はじめに
経年劣化でモーターのベアリング滑っており異音が発生していたので、給湯用ラインポンプの取替え作業を行ったときの内容です。
取替えの準備

取替えの準備を進めていきます。
- 配線を外す(ブレーカーを落とす)
- 入と出のバルブを締める
- ポンプに内に残っている水を抜くためにビニール袋で養生する
- ドレンボルトを外す
- ポンプ前後の保温を剥がして、配管とポンプの接続のボルトを緩める
- 頭上にある場合、落下に気をつけながら下におろす

作業する前に、すこし工夫することで作業後の掃除や後片付けがラクになります。
頭上にポンプがある場合、周囲の状況に気をつけて下さい。
新しいポンプと比較

取り外した写真になります。ここではいくつかのチェックポイントがありますので見てみましょう。
チェック① のところですが、ポンプに電線をつなぐボックスの向きが異なっています。
通常、電線やスペースに余裕がある場合は、電線側で調整することが多いのですが、今回はどちらも余裕がありません。そのため、ポンプ側でボックスの向きを変更する対応をとります。…それは、また後ほど!
次に、チェック② を見てみましょう。
どちらのポンプもステンレス製のケーシングですが、新型の方は鋳物製に変更されています。ぱっと見た目で判るところは、スタッドボルトから一般的なステンレスボルトに変更されていたり旧型には流水方向を示すラベルが貼られていましたが、新型には無いなど外観面の変更点はそんなところです。
ちなみに流水方向は、鋳物の形状から見て判断できます。このラインポンプも「渦巻きポンプ」の一種ですので、中心部から水を吸い込み、外側へ向かって吐き出す仕組みになっています。
端子ボックスの位置の変え方

左側の写真が、旧型ポンプのケーシングですが、やり方は同じですのでご容赦下さい。
ポンプを取り付けているポンプとケーシングの取り付けピッチはは等間隔になっていますので、取り付け位置をずらすことが出来ます。
今回のポンプは固定ボルトが6箇所ありますので、1つずつ穴をズラすことによって60° ずつ向きを変更することが出来ます。
右側の写真の説明になりますが、位置をずらした後は当然、ボルトを締め直す必要があるのですが、少しコツがありますのでご注意ください。
マメ知識にはなりますが、ほとんどのラインポンプはモーターの後ろにマイナスドラバーを後ろに刺して、手で回せるように溝が切ってあります。

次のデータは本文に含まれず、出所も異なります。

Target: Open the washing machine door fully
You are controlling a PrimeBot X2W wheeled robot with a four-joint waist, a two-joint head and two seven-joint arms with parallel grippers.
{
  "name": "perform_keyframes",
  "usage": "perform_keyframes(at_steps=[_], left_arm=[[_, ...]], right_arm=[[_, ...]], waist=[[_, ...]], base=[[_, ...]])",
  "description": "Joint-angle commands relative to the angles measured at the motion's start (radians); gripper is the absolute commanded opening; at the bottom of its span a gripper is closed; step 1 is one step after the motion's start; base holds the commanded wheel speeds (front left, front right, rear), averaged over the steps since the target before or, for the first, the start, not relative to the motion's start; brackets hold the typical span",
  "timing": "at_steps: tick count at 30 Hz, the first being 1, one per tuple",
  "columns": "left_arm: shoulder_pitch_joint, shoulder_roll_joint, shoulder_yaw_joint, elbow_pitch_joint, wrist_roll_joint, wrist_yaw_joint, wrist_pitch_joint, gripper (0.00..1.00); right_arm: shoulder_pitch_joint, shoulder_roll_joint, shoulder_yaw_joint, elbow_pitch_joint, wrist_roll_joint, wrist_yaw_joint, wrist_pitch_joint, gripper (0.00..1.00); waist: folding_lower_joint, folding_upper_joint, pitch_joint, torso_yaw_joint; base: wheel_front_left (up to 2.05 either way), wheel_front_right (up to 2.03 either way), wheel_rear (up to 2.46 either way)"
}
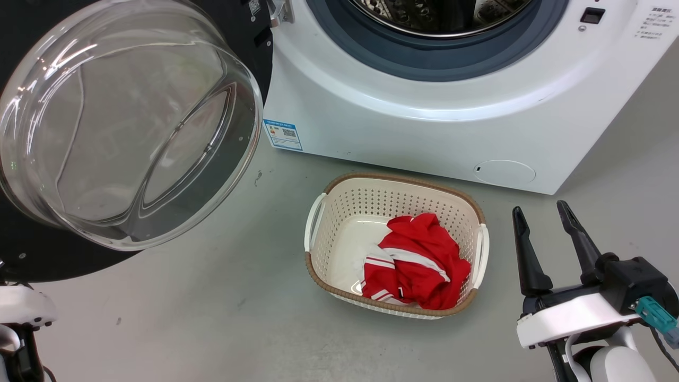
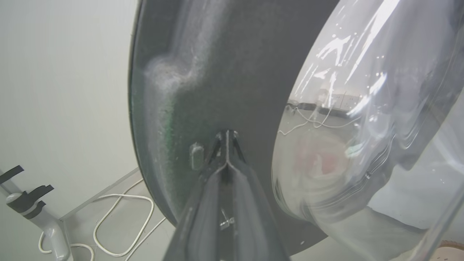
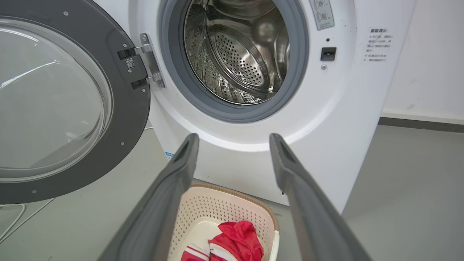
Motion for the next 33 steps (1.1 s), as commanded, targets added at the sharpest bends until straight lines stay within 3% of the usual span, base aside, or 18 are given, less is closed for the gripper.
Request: perform_keyframes(at_steps=[1, 9, 10, 11, 12, 22, 33], left_arm=[[-0.002, -0.008, 0.019, -0.003, 0.011, -0.003, -0.002, 0.0], [0.085, -0.073, 0.072, -0.081, 0.062, -0.009, -0.002, 0.0], [0.101, -0.09, 0.078, -0.096, 0.063, -0.008, -0.002, 0.14], [0.118, -0.105, 0.084, -0.114, 0.068, -0.007, -0.002, 0.49], [0.134, -0.117, 0.086, -0.134, 0.073, -0.009, -0.002, 1.0], [0.295, -0.247, 0.01, -0.333, 0.116, -0.022, -0.002, 1.0], [0.384, -0.264, -0.222, -0.46, 0.096, 0.019, -0.002, 1.0]], right_arm=[[-0.013, 0.001, 0.001, 0.003, 0.001, 0.0, -0.003, 1.0], [0.005, 0.001, 0.008, 0.038, 0.027, 0.0, -0.033, 1.0], [0.007, 0.001, 0.01, 0.043, 0.031, 0.0, -0.037, 1.0], [0.01, 0.001, 0.012, 0.048, 0.036, 0.0, -0.041, 1.0], [0.015, 0.001, 0.013, 0.052, 0.036, 0.0, -0.044, 1.0], [0.044, 0.001, 0.025, 0.068, 0.017, 0.0, -0.062, 1.0], [0.065, 0.001, 0.045, 0.049, 0.017, 0.0, -0.055, 1.0]], waist=[[-0.0001, 0.0, -0.005, -0.004], [-0.0001, 0.0, -0.061, -0.026], [-0.0001, 0.0, -0.07, -0.029], [-0.0001, 0.0, -0.08, -0.032], [-0.0001, 0.0, -0.088, -0.035], [-0.0001, 0.0, -0.152, -0.071], [-0.0001, 0.0, -0.182, -0.134]], base=[[0.0, 0.0, 0.0], [0.0, 0.0, 0.0], [0.0, 0.0, 0.0], [0.0, 0.0, 0.0], [0.0, 0.0, 0.0], [0.0, 0.0, 0.0], [0.0, 0.0, 0.0]])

- ポンプとケーシングをあわせて嵌合が正しく出来ていることを確認する
- モーターの後ろにマイナスドライバを刺して①と②にボルトをかける
- マイナスドライバーを回しながら①と②のボルトを仮締めする
- ①と②のボルト2本だけ締めた状態で、締める前と変わらない重さなら成功!
重たい、硬い、回らないなどの症状があれば、最初からやり直す - 最後に、番号の順に対角線に締めてあと、全体的に増し締めをしたら完了です
①と②のボルトを仮締めするときの締め具合は、規定トルクを100%としたとき、60%〜70%強くらいの感覚まで締めます。
④で数回繰り返しても重い場合は、中身の組付け不良やインペラの不良が考えられます。
1度分解して正しく組付けが出来ているか確認してみて下さい。
無事に増し締めまで完了出来れば、あとはフランジのパッキンを変に挟み込まないように、気をつけながら配管に戻せば完了です。
はずしたポンプをバラしてみた
処分となったポンプを分解してみましたのでオーバーホール時の参考にして下さい

ケーシングとポンプを分離後、モーターの分解を行います

モーター冷却用の羽は割れやすいので気をつけて下さい。モーターアーマチュア(コア)を取り出すときにソケットレンチまたは、ソケットドライバーを使うことをオススメします。また、オーバーホールのときは、位置合わせのマーキングをしておくと後から組み付けしやすいです。

インペラを外してメカニカルシールを取り外します。

全体的な部品の構成です。モーターアーマチュアを抜くと水切りゴムが出てきます。
ポンプハウジングの隙間に入っていますので、オーバーホールのときは入れ忘れがないようにしましょう。
まとめ
ラインポンプは高所に設置されていたり、配電盤が近くに配置されているケースも多く、現場環境によっては作業の難易度が大きく変わります。したがって、作業前の適切な準備と計画は、安全性の確保はもちろん、作業時間の短縮にも直結します。
今回は給湯ライン用のポンプで、2台による交互運転が可能なシステム構成だったため、アウテージ(供給停止)を伴わずに対応できましたが、単独運転の機器では停止時間を最小限に抑える工夫が求められます。
小さな積み重ねは、作業効率を向上させ、ダウンタイムの短縮や設備保全を行う人達への信頼性の向上にもつながりますので、ぜひ今後の参考にしてください。